Line by line, restate the material word for word, omitting any image.
Provided material START
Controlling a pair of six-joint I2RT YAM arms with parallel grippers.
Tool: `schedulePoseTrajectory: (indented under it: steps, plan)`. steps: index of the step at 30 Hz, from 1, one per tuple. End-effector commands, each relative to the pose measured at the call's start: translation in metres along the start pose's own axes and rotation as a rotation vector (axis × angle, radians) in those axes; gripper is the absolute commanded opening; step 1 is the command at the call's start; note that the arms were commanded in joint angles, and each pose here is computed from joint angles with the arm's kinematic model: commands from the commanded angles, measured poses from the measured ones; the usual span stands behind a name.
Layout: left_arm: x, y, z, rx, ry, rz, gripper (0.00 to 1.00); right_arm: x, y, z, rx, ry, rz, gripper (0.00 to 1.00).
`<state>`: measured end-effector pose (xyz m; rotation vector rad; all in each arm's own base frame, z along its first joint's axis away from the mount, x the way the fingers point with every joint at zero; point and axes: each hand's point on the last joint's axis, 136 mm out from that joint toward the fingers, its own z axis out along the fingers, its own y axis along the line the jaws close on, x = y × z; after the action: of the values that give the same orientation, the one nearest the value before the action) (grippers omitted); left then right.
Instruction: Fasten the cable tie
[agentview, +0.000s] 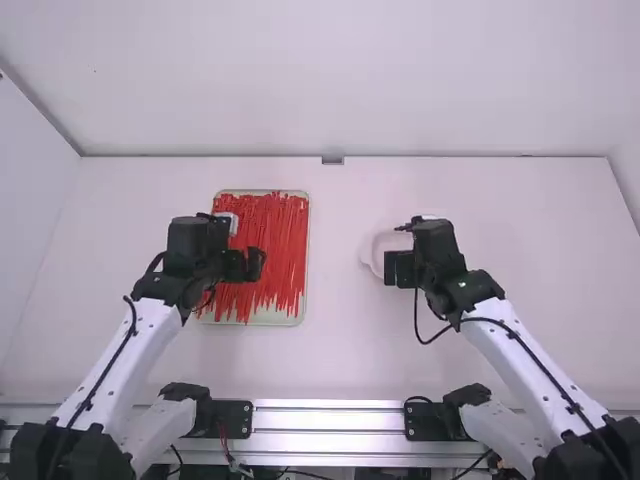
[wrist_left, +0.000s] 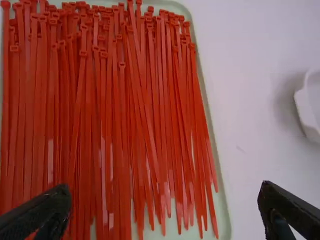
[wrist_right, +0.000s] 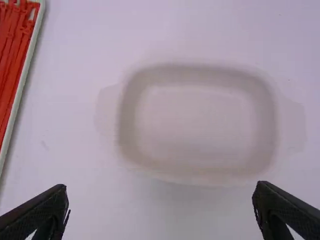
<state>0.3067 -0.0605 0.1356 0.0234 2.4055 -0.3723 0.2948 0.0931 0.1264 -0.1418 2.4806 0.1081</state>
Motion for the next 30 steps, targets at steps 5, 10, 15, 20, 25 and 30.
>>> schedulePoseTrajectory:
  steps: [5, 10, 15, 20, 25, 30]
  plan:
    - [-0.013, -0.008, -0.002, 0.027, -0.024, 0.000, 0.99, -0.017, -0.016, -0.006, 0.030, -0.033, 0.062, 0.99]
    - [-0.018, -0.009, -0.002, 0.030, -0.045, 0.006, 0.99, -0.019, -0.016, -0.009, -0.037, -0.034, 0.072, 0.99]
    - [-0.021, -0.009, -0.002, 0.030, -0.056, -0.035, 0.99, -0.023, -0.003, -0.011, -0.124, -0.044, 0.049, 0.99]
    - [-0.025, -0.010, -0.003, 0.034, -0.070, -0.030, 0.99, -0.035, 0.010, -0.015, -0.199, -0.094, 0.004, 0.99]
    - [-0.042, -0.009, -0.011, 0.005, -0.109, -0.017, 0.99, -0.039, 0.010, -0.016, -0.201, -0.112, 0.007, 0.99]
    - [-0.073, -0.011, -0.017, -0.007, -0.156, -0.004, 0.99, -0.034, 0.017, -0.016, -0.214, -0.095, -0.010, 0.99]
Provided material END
Written reply
Controlling a pair of six-joint I2RT YAM arms with parallel grippers.
Tool: `schedulePoseTrajectory: (indented under it: steps, plan)`. steps: index of the step at 30 Hz, from 1, one per tuple. End-effector commands, each relative to the pose measured at the call's start: translation in metres along the start pose's own axes and rotation as a rotation vector (axis × angle, radians) in those axes; gripper is the absolute commanded opening; step 1 is the command at the call's start; note that the arms were commanded in joint angles, and each pose here is computed from joint angles with the arm's kinematic model: commands from the commanded angles, measured poses from the measured ones; the usual span stands behind a name.
Layout: left_arm: x, y, z, rx, ry, rz, gripper (0.00 to 1.00); right_arm: x, y, z, rx, ry, rz, gripper (0.00 to 1.00).
`<state>`: measured end-effector pose (xyz m; rotation vector rad; all in each arm's own base frame, z along its first joint's axis away from the mount, x the way the fingers point with every joint at zero; point and axes: each hand's point on the last joint's axis, 136 mm out from that joint toward the fingers, its own z axis out along the fingers, its own y axis along the line the jaws close on, x = y × z; after the action: of the values that give the same orientation, the one nearest the value before the action) (grippers omitted); left then right.
Instruction: Fasten the cable tie
[agentview, +0.000s] 
[wrist_left, +0.000s] 
[wrist_right, +0.000s] 
<state>0.3067 -0.0605 0.1356 0.0234 2.4055 -0.3723 0.2948 0.0931 0.1264 -0.1418 2.4806 0.1081</state>
Motion for the next 30 steps, targets at steps 5, 10, 15, 20, 25 and 30.
>>> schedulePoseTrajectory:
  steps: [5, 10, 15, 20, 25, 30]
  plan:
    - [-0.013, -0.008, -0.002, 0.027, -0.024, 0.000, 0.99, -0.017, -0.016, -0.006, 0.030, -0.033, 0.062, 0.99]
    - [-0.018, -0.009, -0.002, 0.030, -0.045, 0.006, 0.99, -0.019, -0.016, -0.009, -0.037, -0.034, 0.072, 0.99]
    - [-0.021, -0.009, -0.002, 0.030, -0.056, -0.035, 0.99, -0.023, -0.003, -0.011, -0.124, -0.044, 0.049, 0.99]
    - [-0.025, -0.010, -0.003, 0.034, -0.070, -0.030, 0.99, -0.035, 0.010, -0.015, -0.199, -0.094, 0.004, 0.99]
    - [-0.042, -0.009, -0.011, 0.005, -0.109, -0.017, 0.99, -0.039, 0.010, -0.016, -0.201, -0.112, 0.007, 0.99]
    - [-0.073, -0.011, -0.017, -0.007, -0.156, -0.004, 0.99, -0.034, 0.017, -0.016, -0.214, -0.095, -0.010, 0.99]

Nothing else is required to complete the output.